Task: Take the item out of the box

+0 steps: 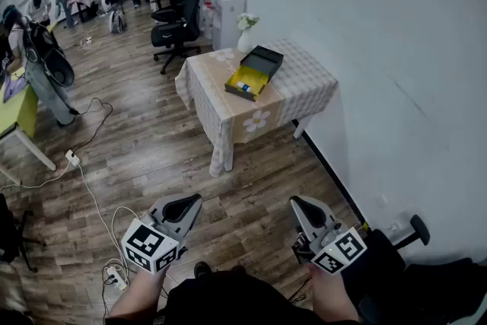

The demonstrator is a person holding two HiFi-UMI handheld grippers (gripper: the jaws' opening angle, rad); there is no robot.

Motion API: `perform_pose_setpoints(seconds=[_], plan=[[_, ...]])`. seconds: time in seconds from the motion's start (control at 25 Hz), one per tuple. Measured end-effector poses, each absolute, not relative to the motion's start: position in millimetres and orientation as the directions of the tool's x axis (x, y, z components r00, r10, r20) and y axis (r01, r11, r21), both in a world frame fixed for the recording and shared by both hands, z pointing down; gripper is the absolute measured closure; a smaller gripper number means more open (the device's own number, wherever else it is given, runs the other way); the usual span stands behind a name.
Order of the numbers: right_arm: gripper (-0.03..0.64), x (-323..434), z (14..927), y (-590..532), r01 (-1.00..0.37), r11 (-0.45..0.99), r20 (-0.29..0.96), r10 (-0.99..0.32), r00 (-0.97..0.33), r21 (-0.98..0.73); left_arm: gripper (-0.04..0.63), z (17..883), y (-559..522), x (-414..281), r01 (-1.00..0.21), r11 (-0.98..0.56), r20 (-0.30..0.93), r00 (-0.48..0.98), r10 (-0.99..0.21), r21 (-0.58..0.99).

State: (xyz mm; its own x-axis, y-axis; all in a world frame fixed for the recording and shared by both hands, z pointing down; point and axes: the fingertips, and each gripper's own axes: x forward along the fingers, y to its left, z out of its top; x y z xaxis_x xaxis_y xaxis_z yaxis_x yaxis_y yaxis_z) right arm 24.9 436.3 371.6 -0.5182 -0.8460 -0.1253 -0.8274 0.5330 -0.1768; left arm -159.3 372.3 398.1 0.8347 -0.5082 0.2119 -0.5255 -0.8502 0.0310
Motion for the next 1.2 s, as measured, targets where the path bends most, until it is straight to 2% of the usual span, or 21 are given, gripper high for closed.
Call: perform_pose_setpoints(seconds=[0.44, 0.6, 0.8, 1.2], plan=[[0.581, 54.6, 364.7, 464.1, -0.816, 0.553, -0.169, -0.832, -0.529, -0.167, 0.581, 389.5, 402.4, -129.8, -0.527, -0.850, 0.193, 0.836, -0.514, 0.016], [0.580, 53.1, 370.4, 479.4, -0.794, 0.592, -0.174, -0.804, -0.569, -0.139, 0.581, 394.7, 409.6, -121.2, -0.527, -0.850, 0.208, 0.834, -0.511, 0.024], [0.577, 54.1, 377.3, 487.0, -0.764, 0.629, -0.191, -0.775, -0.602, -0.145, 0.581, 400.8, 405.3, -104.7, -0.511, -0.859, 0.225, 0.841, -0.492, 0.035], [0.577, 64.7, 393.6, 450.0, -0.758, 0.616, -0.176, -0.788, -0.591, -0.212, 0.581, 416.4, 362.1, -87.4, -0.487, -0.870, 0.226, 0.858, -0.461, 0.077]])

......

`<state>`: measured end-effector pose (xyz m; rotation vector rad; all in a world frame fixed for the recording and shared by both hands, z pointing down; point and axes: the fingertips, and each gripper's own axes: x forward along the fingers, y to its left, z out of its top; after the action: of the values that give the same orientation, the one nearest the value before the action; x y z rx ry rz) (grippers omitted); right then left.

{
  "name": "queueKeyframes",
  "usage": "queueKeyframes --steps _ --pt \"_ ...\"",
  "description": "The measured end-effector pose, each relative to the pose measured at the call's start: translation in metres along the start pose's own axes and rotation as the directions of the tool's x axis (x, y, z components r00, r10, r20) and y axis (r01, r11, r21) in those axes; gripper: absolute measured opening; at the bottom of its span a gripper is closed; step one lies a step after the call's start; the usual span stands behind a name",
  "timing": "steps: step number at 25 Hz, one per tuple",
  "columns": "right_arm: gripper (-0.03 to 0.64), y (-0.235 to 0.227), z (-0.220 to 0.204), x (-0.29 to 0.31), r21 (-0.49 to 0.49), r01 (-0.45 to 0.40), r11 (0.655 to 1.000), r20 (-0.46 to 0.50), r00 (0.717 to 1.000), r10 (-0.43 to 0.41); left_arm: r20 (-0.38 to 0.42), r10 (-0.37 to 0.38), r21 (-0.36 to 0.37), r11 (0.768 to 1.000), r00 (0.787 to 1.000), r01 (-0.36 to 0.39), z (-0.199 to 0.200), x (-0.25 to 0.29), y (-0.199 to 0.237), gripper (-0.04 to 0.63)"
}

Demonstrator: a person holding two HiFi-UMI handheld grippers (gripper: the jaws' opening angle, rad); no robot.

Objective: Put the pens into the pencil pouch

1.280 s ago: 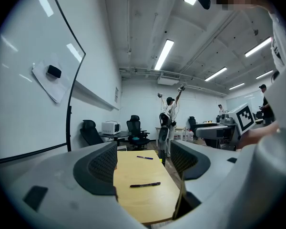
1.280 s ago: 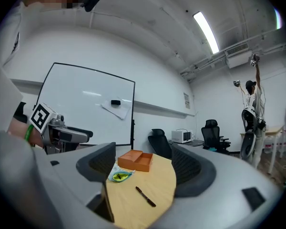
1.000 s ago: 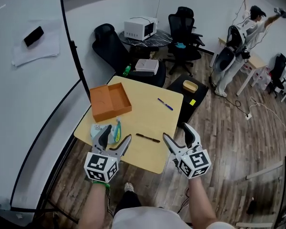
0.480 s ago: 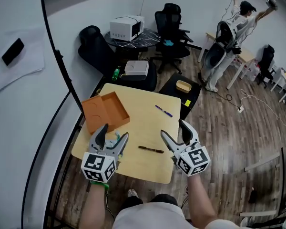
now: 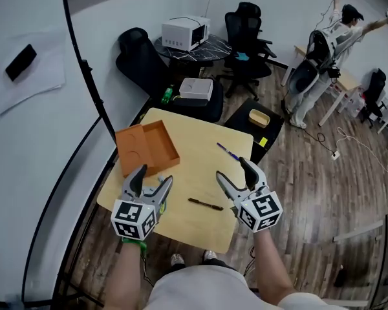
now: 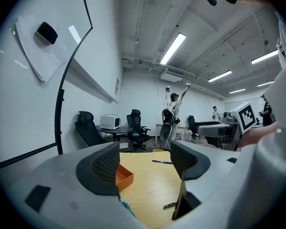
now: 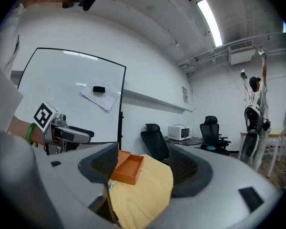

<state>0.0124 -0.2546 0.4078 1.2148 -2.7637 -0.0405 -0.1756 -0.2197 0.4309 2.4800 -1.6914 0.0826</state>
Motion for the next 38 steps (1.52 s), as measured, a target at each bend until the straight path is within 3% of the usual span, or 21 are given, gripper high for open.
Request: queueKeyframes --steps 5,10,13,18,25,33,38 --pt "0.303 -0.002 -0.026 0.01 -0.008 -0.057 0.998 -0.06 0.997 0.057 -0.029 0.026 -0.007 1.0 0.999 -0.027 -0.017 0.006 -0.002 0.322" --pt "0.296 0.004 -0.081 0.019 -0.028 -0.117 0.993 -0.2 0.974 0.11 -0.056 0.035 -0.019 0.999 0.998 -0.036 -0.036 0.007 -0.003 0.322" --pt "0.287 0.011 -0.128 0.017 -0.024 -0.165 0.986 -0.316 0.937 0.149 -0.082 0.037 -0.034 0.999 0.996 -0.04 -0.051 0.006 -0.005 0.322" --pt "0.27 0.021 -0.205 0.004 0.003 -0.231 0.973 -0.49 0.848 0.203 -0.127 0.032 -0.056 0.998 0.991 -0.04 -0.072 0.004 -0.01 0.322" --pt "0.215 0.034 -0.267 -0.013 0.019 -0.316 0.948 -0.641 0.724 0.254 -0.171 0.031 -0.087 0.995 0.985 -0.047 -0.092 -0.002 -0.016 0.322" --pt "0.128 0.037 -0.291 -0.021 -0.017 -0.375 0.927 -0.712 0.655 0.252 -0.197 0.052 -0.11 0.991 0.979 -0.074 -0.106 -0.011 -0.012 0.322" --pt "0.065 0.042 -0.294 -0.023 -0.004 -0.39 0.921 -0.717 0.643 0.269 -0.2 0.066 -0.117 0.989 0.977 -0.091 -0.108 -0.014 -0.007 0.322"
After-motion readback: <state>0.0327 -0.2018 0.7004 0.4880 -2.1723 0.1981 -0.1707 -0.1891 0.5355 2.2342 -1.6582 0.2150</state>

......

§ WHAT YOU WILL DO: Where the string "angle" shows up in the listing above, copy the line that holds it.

§ TASK SOLUTION:
The demonstrator is a person holding two HiFi-UMI handheld grippers (gripper: the jaws' opening angle, rad); there is no robot.
Demonstrator: a person holding two HiFi-UMI handheld grippers (gripper: the jaws' opening angle, rad); no robot.

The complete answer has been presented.